## PROVIDED DATA
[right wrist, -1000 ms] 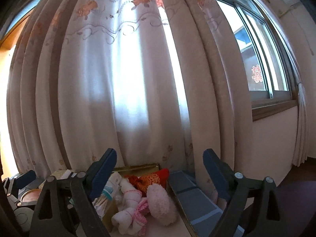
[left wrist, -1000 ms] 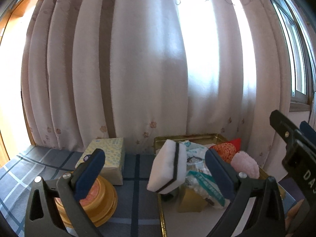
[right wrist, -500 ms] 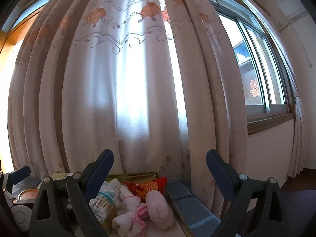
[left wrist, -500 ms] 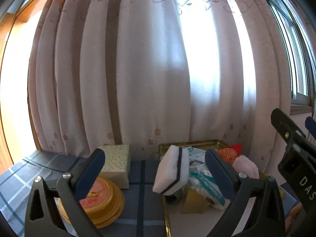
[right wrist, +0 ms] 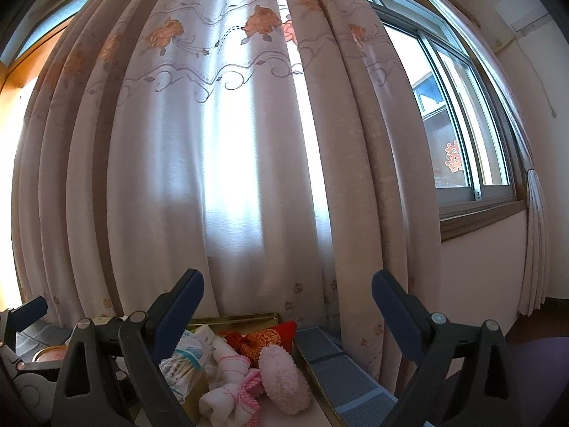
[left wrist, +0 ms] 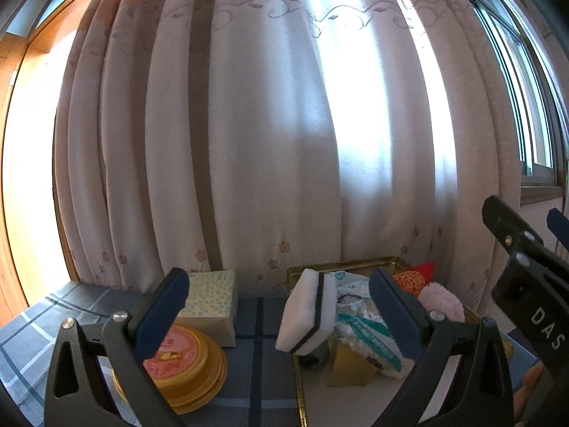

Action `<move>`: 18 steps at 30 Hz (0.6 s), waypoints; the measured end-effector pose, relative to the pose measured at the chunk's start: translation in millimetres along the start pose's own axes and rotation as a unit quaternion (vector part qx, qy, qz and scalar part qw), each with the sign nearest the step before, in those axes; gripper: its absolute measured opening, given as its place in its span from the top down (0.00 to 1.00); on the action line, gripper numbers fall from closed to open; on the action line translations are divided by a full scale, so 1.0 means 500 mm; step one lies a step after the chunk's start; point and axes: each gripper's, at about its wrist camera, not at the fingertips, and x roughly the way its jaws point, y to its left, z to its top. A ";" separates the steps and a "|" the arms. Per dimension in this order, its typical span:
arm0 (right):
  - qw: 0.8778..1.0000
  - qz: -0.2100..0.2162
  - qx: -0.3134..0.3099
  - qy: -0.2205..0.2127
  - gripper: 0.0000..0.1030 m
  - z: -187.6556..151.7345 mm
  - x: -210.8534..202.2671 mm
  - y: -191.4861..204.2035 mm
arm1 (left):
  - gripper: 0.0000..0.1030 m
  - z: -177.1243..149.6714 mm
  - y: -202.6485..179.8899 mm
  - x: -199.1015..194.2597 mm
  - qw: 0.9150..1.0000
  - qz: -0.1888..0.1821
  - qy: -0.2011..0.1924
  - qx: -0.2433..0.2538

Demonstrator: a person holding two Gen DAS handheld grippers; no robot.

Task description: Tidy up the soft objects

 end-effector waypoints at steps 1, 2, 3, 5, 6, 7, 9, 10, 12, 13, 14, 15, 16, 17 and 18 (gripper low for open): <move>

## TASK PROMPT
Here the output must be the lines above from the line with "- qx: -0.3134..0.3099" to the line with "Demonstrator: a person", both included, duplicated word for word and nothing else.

## SOLUTION TO THIS EXERCISE
  - qx: -0.3134..0.3099
  - qy: -0.2205..0.2127
  - gripper: 0.0000..0.1030 m
  - z: -187.6556..151.7345 mm
  - x: -210.8534..202.2671 mm
  - y: -191.4861..204.2035 mm
arm1 (left):
  - gripper: 0.0000..0.1030 m
  - z: -177.1243..149.6714 mm
  - y: -202.6485..179.8899 mm
  - x: -199.1015..194.2597 mm
  - qw: 0.9150..1.0000
  - qz: -0.1888..0.1821
  - qy: -0.2011..0.1924
  - qx: -0.2433..0.2538

Demonstrator: a person holding two Gen DAS handheld grippers; no robot.

The answer given is complete as it stands.